__Work to be completed__
Exact retyping of the data: please keep every word and drop each picture.

-- Recorded information follows --

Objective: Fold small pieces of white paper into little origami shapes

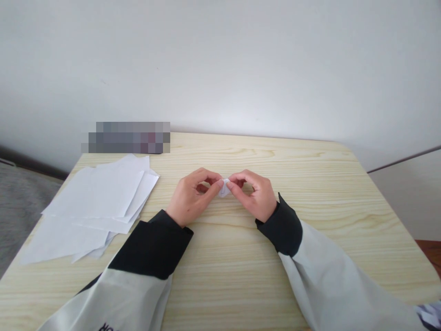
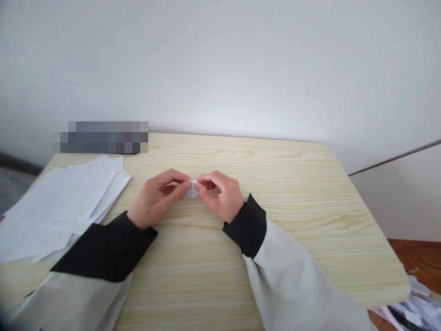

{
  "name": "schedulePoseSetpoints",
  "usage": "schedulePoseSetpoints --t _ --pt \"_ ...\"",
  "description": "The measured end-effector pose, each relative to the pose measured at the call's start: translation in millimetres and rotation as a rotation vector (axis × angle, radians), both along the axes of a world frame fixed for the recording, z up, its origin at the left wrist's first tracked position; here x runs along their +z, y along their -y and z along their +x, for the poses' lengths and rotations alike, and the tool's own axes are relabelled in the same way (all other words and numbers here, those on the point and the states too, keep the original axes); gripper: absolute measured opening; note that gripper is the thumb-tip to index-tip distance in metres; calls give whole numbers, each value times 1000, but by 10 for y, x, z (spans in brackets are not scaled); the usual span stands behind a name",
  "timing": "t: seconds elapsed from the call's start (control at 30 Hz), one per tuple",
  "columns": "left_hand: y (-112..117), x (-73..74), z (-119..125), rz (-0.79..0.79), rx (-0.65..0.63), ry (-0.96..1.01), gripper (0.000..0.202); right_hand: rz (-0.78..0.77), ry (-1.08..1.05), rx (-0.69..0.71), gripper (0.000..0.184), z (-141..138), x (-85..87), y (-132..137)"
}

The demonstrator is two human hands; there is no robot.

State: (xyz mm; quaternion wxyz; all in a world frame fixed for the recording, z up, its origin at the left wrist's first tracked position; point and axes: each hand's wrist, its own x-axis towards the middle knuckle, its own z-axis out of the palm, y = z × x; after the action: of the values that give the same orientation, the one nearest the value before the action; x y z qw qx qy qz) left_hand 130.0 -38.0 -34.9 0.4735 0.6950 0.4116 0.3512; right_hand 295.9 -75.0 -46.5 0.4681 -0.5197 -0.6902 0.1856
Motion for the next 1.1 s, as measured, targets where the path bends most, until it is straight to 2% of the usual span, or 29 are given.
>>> schedulePoseSetpoints --t 0.13,0.27,0.5,0.7,0.77,0.87,1.1 --pt "9 9 2 12 -19 -39 23 86 60 35 5 13 6 -10" --pt "17 13 -4 88 -15 -81 19 113 96 60 7 7 -4 -9" --pt "-12 1 -17 -47 -61 -18 26 -55 11 44 9 5 -7 -1" --pt "-24 -33 -31 -40 -61 -50 36 -135 -88 -6 14 10 -26 -6" --pt "-29 -35 -38 -34 -78 -92 39 -128 -119 -35 13 7 -29 -5" --pt "-35 -31 -50 -27 -104 -145 33 -93 -121 -42 11 7 -30 -3" --pt "-37 -11 -59 14 -145 -240 23 34 16 93 8 21 -20 -2"
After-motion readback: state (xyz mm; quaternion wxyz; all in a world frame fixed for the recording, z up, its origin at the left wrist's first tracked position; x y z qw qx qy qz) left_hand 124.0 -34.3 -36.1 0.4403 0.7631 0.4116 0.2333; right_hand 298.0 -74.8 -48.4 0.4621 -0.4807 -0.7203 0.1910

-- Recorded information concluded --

__Answer to this task__
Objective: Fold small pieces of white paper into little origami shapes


{
  "name": "schedulePoseSetpoints",
  "usage": "schedulePoseSetpoints --t _ --pt \"_ ...\"",
  "description": "The measured end-effector pose, each relative to the pose measured at the call's start: translation in millimetres and rotation as a rotation vector (axis × angle, radians), both along the axes of a world frame fixed for the recording, z up, its origin at the left wrist's first tracked position; here x runs along their +z, y along their -y and z along their +x, for the poses' lengths and rotations alike, and the tool's own axes are relabelled in the same way (all other words and numbers here, those on the point and the states too, keep the original axes); gripper: absolute measured opening; note that gripper is the thumb-tip to index-tip distance in metres; calls give whole numbers, each value times 1000, but by 10 for y, x, z (spans in brackets are not scaled); the usual span stands behind a name",
  "timing": "t: seconds elapsed from the call's start (control at 30 Hz), one per tuple",
  "columns": "left_hand: y (-112..117), x (-73..74), z (-119..125), rz (-0.79..0.79), rx (-0.65..0.63), ry (-0.96..1.01), gripper (0.000..0.202); right_hand: rz (-0.78..0.77), ry (-1.08..1.05), rx (-0.69..0.71), gripper (0.000..0.184), z (-141..138), x (-85..87), y (-132..137)"
}

The demonstrator is two human hands; there is no robot.

State: (xyz mm; quaternion wxyz; all in a world frame fixed for the recording, z up, its origin at the left wrist's first tracked position; point and axes: each hand's wrist, its own x-axis towards the middle knuckle, its own z-axis out of the palm, y = z × x; after the action: of the values that give the same orientation, the one nearest the value before the action; x y z qw qx qy qz) left_hand 130.0 -38.0 -34.9 0.4735 0.6950 0.4116 0.3512; right_hand 295.9 -75.0 -46.5 0.4681 -0.5197 -0.6902 0.1856
Motion for the next 1.1 s, as measured, targets where the path bends most, until it is straight to 2% of the usual span, or 29 are given.
>>> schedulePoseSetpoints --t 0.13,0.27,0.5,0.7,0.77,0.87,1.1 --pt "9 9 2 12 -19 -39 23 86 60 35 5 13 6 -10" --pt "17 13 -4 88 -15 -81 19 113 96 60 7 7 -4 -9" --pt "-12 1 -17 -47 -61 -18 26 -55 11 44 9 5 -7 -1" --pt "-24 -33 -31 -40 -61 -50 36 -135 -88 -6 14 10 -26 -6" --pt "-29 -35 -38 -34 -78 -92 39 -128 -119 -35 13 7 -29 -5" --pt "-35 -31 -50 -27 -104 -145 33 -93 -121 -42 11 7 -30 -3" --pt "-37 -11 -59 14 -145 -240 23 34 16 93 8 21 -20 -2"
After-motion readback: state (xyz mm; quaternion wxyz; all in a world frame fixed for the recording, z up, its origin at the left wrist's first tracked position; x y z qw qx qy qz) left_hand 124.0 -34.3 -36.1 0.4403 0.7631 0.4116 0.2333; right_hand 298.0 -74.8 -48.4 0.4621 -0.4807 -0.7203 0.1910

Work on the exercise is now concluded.